EXERCISE DETAILS:
All lines in the material below that contain "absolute" should be located and copied.
--*--
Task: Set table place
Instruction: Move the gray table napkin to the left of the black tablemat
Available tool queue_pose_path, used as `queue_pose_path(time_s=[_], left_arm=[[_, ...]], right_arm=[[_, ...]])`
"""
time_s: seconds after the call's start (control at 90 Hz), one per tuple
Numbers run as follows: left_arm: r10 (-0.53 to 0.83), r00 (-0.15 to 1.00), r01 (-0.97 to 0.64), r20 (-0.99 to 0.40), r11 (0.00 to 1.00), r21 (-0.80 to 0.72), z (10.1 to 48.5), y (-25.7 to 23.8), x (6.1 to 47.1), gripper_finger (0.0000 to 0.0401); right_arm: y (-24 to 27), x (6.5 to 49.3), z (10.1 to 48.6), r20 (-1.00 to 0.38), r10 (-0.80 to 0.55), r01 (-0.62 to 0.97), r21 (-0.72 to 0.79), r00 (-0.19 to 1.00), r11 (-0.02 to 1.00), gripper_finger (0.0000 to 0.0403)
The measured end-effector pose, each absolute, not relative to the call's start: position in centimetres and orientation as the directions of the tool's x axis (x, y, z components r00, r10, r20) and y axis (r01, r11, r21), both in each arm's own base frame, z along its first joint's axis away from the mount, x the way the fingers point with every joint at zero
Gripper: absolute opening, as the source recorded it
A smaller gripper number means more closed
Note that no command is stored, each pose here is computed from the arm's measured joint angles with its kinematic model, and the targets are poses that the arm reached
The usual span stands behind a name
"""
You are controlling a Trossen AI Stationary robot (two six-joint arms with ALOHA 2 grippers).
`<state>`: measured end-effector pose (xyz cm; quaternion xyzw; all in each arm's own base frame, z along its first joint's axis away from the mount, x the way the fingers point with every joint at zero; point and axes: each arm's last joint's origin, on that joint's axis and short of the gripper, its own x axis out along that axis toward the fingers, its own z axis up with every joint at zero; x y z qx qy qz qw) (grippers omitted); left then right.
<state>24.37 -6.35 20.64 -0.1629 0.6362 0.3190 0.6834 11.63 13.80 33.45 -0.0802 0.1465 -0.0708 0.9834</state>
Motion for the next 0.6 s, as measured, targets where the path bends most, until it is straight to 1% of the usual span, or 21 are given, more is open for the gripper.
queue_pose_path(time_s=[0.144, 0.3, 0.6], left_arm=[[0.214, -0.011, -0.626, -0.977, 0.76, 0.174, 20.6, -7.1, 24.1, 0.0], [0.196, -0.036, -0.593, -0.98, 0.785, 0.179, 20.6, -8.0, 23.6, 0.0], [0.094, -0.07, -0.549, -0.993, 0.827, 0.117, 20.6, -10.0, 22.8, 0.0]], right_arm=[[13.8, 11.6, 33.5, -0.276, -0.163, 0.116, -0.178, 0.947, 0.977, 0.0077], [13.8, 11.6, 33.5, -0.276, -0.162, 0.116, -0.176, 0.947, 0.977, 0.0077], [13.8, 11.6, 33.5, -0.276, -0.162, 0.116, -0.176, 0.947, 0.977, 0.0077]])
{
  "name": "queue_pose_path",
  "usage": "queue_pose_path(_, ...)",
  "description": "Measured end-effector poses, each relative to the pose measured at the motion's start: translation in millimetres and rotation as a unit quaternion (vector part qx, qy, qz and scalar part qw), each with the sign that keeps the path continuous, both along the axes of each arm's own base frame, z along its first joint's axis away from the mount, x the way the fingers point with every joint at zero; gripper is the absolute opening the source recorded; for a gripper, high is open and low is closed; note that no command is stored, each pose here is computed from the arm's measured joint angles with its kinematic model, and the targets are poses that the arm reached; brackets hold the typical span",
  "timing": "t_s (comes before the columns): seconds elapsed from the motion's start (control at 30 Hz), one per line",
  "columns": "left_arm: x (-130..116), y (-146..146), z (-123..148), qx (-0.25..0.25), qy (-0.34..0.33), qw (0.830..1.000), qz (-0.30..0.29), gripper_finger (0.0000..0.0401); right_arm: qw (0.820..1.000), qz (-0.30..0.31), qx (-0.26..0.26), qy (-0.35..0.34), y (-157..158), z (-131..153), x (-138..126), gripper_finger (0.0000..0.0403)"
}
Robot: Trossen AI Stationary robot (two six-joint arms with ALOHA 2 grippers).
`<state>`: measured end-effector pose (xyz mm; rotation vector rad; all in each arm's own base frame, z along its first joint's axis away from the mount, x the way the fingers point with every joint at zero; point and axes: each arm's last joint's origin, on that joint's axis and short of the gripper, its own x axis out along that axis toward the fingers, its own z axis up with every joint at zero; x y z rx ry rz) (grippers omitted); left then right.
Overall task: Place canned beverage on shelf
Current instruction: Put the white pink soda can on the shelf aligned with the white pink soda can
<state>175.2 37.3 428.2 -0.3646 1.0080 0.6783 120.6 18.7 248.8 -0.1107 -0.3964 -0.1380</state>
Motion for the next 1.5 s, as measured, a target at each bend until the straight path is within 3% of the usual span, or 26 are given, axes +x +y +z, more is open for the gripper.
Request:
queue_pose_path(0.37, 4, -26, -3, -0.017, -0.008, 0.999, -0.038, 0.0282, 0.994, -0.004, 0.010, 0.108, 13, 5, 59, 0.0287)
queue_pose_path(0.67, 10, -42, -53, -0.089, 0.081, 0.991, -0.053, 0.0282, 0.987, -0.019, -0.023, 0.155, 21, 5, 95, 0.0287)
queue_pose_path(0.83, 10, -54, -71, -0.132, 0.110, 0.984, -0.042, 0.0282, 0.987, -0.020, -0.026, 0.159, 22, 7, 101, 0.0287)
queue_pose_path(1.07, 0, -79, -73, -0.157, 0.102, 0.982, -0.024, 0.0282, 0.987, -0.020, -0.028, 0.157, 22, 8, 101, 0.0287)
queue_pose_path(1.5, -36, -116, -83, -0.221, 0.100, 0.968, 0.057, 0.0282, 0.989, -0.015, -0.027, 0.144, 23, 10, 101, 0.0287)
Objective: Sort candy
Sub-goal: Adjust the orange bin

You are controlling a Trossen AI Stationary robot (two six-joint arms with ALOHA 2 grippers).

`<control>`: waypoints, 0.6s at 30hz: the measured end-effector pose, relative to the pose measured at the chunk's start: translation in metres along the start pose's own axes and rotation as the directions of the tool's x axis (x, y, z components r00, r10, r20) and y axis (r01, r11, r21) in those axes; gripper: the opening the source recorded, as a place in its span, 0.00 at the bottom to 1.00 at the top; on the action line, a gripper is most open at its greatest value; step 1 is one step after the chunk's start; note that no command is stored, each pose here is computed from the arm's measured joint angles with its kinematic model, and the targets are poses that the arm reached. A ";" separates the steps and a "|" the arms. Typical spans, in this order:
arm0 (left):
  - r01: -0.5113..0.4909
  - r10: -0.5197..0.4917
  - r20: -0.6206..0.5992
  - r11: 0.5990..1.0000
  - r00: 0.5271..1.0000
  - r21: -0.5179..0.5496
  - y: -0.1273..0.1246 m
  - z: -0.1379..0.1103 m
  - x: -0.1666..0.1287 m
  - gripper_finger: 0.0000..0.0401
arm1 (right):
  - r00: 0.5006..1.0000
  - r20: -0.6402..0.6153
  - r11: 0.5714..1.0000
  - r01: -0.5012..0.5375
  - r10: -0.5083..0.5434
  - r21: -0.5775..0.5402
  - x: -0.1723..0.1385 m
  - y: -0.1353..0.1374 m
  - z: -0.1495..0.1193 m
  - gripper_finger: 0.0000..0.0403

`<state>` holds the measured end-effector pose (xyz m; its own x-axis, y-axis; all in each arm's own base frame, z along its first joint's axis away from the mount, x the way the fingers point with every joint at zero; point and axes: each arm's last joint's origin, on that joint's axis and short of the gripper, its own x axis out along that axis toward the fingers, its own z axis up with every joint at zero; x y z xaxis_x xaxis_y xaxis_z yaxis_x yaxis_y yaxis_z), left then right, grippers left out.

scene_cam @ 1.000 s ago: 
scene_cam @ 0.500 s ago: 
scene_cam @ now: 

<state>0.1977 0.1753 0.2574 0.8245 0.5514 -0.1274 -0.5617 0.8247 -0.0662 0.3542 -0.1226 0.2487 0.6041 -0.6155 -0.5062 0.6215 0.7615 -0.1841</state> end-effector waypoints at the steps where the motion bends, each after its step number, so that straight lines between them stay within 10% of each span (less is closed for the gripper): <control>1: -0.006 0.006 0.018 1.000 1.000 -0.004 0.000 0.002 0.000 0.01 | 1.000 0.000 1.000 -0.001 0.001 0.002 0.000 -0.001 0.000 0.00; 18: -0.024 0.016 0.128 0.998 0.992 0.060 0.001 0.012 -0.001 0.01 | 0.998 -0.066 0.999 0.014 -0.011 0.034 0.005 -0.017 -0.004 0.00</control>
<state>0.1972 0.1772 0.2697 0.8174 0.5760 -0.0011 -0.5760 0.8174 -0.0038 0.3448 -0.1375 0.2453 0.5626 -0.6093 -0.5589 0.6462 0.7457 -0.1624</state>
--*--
WORKED SOLUTION:
The measured end-effector pose, each absolute, not relative to the call's start: position in centimetres and orientation as the directions of the tool's x axis (x, y, z components r00, r10, r20) and y axis (r01, r11, r21), both in each arm's own base frame, z along its first joint's axis away from the mount, x the way the fingers point with every joint at zero
Gripper: absolute opening, as the source recorded it
  "description": "Measured end-effector poses, each relative to the pose measured at the motion's start: translation in millimetres and rotation as a unit quaternion (vector part qx, qy, qz and scalar part qw), each with the sign that keeps the path continuous, both along the axes of each arm's own base frame, z along its first joint's axis away from the mount, x the way the fingers point with every joint at zero; gripper is the absolute opening the source recorded; for a gripper, high is open and low is closed; note that no command is stored, each pose here is computed from the arm's measured joint angles with its kinematic model, and the targets are poses that the arm reached; brackets hold the typical span",

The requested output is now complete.